• **YOUR GOAL**: Leaving out the pictures, return word for word the stretch of entries below from the line holding "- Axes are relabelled" through the line holding "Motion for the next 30".

• **SOURCE RECORDS**:
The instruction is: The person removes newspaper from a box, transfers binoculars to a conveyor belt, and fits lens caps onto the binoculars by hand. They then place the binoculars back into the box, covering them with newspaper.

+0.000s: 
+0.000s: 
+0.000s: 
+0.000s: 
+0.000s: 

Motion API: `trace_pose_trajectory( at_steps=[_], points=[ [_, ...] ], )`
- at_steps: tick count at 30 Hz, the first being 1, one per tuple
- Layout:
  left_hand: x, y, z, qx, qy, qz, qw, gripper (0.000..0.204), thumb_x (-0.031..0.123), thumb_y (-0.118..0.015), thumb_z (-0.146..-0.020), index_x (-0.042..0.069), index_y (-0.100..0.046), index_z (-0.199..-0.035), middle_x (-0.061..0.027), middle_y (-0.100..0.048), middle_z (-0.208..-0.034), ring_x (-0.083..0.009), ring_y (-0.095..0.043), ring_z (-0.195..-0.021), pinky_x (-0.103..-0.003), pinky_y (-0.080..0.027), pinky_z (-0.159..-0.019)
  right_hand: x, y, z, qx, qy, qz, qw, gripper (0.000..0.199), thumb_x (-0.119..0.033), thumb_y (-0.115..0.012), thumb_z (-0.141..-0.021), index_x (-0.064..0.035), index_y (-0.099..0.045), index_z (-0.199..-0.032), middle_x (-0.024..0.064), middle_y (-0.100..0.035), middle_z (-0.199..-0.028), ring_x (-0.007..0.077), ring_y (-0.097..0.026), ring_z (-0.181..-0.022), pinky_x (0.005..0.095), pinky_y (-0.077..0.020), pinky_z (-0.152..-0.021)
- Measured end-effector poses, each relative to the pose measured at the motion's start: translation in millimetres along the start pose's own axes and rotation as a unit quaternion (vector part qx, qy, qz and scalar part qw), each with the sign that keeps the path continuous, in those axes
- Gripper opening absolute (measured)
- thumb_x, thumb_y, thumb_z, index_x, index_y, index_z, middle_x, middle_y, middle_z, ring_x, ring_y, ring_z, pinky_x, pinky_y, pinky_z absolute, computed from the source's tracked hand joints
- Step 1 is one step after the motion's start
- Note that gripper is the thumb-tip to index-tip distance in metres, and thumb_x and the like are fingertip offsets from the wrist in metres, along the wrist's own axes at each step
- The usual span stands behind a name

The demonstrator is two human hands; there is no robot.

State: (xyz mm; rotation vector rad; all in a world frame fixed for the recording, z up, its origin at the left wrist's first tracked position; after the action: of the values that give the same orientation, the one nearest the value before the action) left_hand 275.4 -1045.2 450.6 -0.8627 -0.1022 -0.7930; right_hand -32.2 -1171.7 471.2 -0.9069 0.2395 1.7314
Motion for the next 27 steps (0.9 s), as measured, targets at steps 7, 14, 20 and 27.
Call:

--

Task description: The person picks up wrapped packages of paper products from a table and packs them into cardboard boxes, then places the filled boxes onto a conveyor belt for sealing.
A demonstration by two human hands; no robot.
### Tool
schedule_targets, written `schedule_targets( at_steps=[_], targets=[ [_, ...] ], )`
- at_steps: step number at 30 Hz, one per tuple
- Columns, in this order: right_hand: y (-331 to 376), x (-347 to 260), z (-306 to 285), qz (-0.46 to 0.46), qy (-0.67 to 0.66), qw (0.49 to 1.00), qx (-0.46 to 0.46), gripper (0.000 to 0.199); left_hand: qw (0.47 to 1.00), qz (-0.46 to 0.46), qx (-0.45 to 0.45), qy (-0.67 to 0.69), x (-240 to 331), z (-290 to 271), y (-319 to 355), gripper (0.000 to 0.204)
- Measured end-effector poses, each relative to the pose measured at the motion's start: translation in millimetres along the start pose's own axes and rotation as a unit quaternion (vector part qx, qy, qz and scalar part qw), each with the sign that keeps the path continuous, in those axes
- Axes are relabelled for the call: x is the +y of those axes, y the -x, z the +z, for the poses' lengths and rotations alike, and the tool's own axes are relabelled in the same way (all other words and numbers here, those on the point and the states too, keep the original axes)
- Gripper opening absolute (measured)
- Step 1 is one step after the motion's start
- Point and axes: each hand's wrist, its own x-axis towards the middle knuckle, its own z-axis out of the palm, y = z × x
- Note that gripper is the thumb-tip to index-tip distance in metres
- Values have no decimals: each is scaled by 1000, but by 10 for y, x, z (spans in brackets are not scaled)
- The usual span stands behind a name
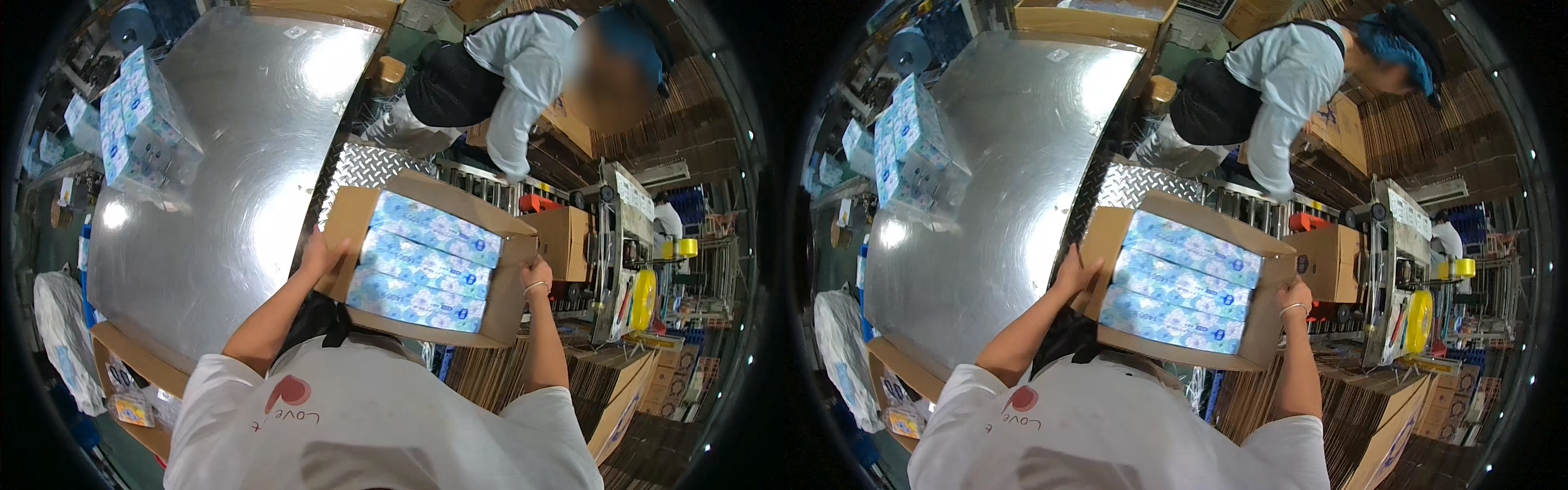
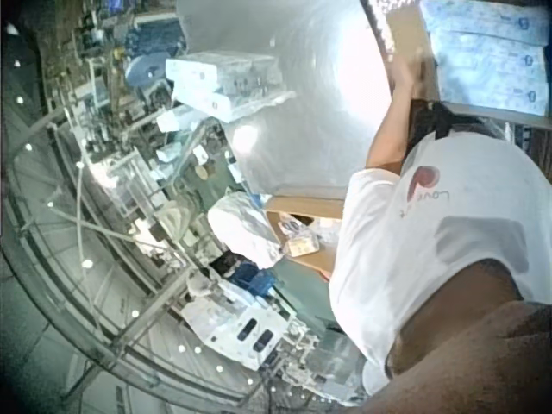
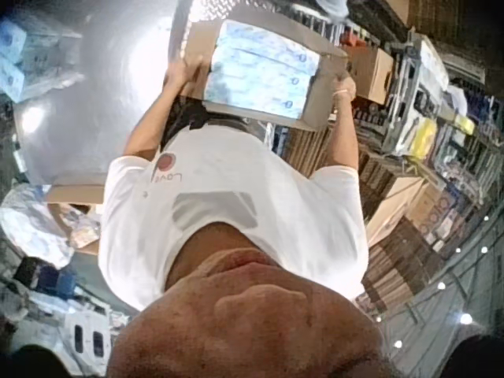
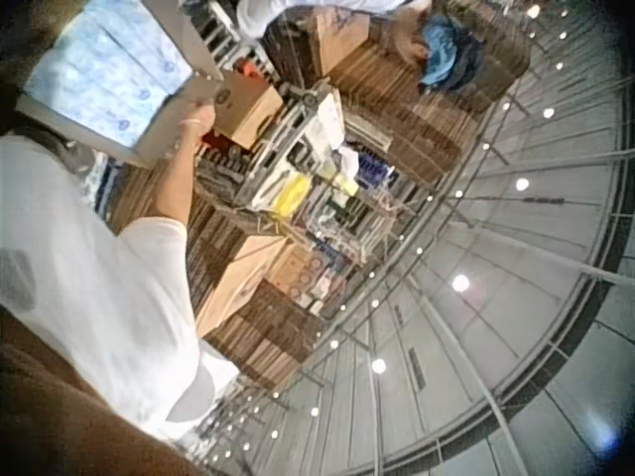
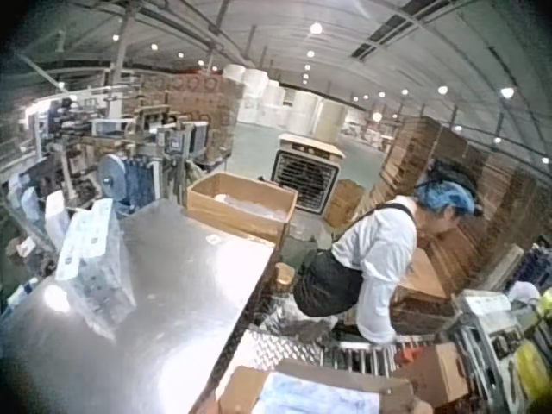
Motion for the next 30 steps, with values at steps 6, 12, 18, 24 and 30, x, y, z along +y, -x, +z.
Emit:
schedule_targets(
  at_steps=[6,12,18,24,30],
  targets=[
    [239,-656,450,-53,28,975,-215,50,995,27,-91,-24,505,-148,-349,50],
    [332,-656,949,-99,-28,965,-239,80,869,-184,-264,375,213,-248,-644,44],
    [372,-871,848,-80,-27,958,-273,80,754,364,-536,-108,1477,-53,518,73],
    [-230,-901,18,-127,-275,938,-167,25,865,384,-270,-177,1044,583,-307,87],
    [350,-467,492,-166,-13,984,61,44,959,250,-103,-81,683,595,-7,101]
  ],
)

• **TASK ANSWER**:
- Axes are relabelled for the call: x is the +y of those axes, y the -x, z the +z, for the poses' lengths and rotations alike, and the tool's own axes are relabelled in the same way (all other words and numbers here, those on the point and the states too, keep the original axes)
- Gripper opening absolute (measured)
- Step 1 is one step after the motion's start
- Point and axes: each hand's wrist, its own x-axis towards the middle knuckle, its own z-axis out of the palm, y = z × x
- Note that gripper is the thumb-tip to index-tip distance in metres
- Values have no decimals: each is scaled by 1000, but by 10 for y, x, z (spans in brackets are not scaled)
- The usual span stands behind a name
Motion for the next 30 steps, with values at steps 6, 12, 18, 24 and 30, x, y, z along +y, -x, +z.

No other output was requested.